··· Available data ···

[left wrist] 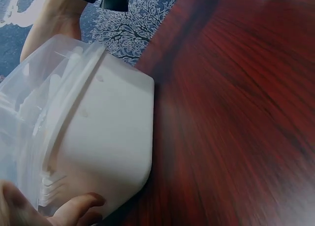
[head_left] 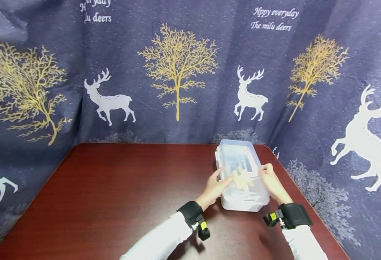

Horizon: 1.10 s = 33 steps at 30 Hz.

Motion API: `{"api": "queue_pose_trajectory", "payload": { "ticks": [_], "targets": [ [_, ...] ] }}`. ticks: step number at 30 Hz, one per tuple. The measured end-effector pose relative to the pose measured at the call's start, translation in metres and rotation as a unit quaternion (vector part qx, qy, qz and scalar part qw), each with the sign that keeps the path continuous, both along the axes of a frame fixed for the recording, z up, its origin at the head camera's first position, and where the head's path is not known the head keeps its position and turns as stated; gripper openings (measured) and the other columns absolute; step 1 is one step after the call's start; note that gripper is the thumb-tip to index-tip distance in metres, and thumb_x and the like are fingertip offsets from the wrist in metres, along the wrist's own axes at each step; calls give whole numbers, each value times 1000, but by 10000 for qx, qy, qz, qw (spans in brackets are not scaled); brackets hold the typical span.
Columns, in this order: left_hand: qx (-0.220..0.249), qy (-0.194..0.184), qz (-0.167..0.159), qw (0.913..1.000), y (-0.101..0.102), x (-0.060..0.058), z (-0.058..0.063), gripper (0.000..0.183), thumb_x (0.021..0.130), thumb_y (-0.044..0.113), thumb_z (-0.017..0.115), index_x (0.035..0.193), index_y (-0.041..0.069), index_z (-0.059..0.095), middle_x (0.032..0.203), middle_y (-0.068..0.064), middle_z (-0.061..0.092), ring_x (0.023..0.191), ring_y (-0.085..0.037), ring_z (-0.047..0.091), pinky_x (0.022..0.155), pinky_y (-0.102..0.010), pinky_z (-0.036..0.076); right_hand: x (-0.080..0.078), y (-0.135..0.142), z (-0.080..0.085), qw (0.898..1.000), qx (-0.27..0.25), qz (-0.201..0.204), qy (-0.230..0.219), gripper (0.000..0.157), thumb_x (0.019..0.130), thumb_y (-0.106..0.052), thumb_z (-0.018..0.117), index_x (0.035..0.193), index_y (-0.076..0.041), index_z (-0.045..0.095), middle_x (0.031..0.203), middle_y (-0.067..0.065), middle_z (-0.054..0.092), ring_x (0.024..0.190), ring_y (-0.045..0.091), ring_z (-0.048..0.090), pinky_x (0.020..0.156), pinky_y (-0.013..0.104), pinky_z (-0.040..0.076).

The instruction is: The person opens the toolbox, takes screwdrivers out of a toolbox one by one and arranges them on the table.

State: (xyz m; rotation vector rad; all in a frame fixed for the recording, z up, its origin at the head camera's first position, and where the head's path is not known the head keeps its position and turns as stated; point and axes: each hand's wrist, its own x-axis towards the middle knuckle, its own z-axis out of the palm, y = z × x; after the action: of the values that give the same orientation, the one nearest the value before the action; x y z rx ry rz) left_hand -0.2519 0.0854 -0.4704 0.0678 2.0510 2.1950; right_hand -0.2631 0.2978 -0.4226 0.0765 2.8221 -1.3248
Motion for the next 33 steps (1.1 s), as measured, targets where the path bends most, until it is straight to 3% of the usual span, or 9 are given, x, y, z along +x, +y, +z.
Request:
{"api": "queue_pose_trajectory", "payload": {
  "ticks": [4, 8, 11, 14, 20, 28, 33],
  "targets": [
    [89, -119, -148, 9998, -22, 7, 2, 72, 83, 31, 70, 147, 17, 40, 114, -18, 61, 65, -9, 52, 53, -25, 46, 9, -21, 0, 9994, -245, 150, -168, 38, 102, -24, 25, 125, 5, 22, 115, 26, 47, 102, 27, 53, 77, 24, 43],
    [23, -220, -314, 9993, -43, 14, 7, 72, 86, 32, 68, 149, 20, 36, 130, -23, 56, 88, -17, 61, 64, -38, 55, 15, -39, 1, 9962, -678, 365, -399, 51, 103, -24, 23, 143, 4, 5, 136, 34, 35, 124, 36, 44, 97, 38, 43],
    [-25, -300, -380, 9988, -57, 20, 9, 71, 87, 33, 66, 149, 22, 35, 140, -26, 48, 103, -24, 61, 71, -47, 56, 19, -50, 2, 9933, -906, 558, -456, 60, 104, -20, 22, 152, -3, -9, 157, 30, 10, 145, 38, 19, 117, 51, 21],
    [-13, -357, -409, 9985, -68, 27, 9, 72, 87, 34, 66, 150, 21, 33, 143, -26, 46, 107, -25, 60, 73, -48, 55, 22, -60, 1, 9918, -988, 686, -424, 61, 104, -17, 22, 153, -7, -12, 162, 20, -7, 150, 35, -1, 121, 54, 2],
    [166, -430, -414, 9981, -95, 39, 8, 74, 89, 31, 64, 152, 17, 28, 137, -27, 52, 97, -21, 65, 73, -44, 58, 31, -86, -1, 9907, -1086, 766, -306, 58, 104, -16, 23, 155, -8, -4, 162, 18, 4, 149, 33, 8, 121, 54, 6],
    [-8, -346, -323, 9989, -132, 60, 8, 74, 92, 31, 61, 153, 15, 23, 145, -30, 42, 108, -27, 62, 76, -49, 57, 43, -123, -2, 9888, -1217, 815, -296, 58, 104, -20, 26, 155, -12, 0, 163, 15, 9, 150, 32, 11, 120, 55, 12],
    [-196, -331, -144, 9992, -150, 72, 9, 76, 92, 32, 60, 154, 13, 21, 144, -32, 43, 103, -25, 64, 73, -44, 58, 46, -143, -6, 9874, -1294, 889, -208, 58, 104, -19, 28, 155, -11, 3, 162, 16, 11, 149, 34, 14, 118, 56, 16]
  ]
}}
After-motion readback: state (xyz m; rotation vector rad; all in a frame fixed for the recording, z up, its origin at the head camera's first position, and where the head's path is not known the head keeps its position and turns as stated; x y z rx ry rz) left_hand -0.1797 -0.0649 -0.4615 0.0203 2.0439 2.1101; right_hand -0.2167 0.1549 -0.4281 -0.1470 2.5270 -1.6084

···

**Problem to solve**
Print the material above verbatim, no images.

**Written solution**
[left wrist] 
[head_left] 

Horizon: 1.10 s = 33 steps at 30 Hz.

Motion API: `{"api": "queue_pose_trajectory", "payload": { "ticks": [_], "targets": [ [_, ...] ] }}`. ticks: step number at 30 Hz, one per tuple. The measured end-effector pose relative to the pose measured at the call's start, translation in metres and rotation as a unit quaternion (vector part qx, qy, qz and scalar part qw), each with the sign that keeps the path continuous, both along the axes of a frame fixed for the recording, z up, its origin at the head camera's first position, and where the head's path is not known the head keeps its position and turns as stated; gripper openings (measured) and the other columns absolute; step 1 is one step after the call's start; note that gripper is the thumb-tip to index-tip distance in metres, and thumb_x and the like are fingertip offsets from the wrist in metres, along the wrist's own axes at each step; calls give whole numbers, each value times 1000, but by 10000 for qx, qy, qz, qw (spans in brackets are not scaled); brackets hold the typical span.
Columns, in this order: left_hand: qx (-0.220..0.249), qy (-0.194..0.184), qz (-0.167..0.159), qw (0.913..1.000), y (-0.101..0.102), x (-0.060..0.058), z (-0.058..0.063), gripper (0.000..0.183), thumb_x (0.021..0.130), thumb_y (-0.044..0.113), thumb_z (-0.017..0.115), index_x (0.035..0.193), index_y (-0.041..0.069), index_z (-0.059..0.095), middle_x (0.032..0.203), middle_y (-0.068..0.064), middle_z (-0.061..0.092), ring_x (0.023..0.191), ring_y (-0.085..0.037), ring_z (-0.047..0.091), pinky_x (0.022..0.155), pinky_y (-0.102..0.010), pinky_z (-0.036..0.076); right_hand: x (-0.080..0.078), y (-0.135..0.142), z (-0.080..0.085), qw (0.898..1.000), qx (-0.27..0.25), qz (-0.201..0.204), qy (-0.230..0.219), gripper (0.000..0.157), thumb_x (0.019..0.130), thumb_y (-0.106..0.052), thumb_z (-0.018..0.117), index_x (0.035..0.193), index_y (-0.076..0.041), index_z (-0.045..0.095), middle_x (0.031..0.203), middle_y (-0.067..0.065), middle_z (-0.054..0.092), ring_x (0.024..0.190), ring_y (-0.045..0.091), ring_z (-0.048..0.090), pinky_x (0.020..0.156), pinky_y (-0.013..0.104), pinky_z (-0.040..0.076).

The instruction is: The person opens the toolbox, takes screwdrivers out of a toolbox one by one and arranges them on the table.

State: (xyz m; rotation vector rad; all in a frame fixed for the recording, z up, its origin at the head camera's first position, and where the head's path is not known the head keeps its position and turns as stated; point and axes: each hand's wrist, its own x-axis towards the middle knuckle, its own z-axis out of the palm, y = z × x; after the action: of the values that give the same orientation, the one nearest the value before the action; x y z rx ry rz) left_hand -0.2519 0.0854 -0.4704 0.0678 2.0510 2.1950; right_hand -0.2631 0.2978 -0.4226 0.0765 2.8221 -1.3248
Motion for the next 33 steps (1.1 s), as measured, targets where the path bends most, until it is straight to 3% of the usual span, or 9 are given, x, y, z along +x, +y, +z.
Request:
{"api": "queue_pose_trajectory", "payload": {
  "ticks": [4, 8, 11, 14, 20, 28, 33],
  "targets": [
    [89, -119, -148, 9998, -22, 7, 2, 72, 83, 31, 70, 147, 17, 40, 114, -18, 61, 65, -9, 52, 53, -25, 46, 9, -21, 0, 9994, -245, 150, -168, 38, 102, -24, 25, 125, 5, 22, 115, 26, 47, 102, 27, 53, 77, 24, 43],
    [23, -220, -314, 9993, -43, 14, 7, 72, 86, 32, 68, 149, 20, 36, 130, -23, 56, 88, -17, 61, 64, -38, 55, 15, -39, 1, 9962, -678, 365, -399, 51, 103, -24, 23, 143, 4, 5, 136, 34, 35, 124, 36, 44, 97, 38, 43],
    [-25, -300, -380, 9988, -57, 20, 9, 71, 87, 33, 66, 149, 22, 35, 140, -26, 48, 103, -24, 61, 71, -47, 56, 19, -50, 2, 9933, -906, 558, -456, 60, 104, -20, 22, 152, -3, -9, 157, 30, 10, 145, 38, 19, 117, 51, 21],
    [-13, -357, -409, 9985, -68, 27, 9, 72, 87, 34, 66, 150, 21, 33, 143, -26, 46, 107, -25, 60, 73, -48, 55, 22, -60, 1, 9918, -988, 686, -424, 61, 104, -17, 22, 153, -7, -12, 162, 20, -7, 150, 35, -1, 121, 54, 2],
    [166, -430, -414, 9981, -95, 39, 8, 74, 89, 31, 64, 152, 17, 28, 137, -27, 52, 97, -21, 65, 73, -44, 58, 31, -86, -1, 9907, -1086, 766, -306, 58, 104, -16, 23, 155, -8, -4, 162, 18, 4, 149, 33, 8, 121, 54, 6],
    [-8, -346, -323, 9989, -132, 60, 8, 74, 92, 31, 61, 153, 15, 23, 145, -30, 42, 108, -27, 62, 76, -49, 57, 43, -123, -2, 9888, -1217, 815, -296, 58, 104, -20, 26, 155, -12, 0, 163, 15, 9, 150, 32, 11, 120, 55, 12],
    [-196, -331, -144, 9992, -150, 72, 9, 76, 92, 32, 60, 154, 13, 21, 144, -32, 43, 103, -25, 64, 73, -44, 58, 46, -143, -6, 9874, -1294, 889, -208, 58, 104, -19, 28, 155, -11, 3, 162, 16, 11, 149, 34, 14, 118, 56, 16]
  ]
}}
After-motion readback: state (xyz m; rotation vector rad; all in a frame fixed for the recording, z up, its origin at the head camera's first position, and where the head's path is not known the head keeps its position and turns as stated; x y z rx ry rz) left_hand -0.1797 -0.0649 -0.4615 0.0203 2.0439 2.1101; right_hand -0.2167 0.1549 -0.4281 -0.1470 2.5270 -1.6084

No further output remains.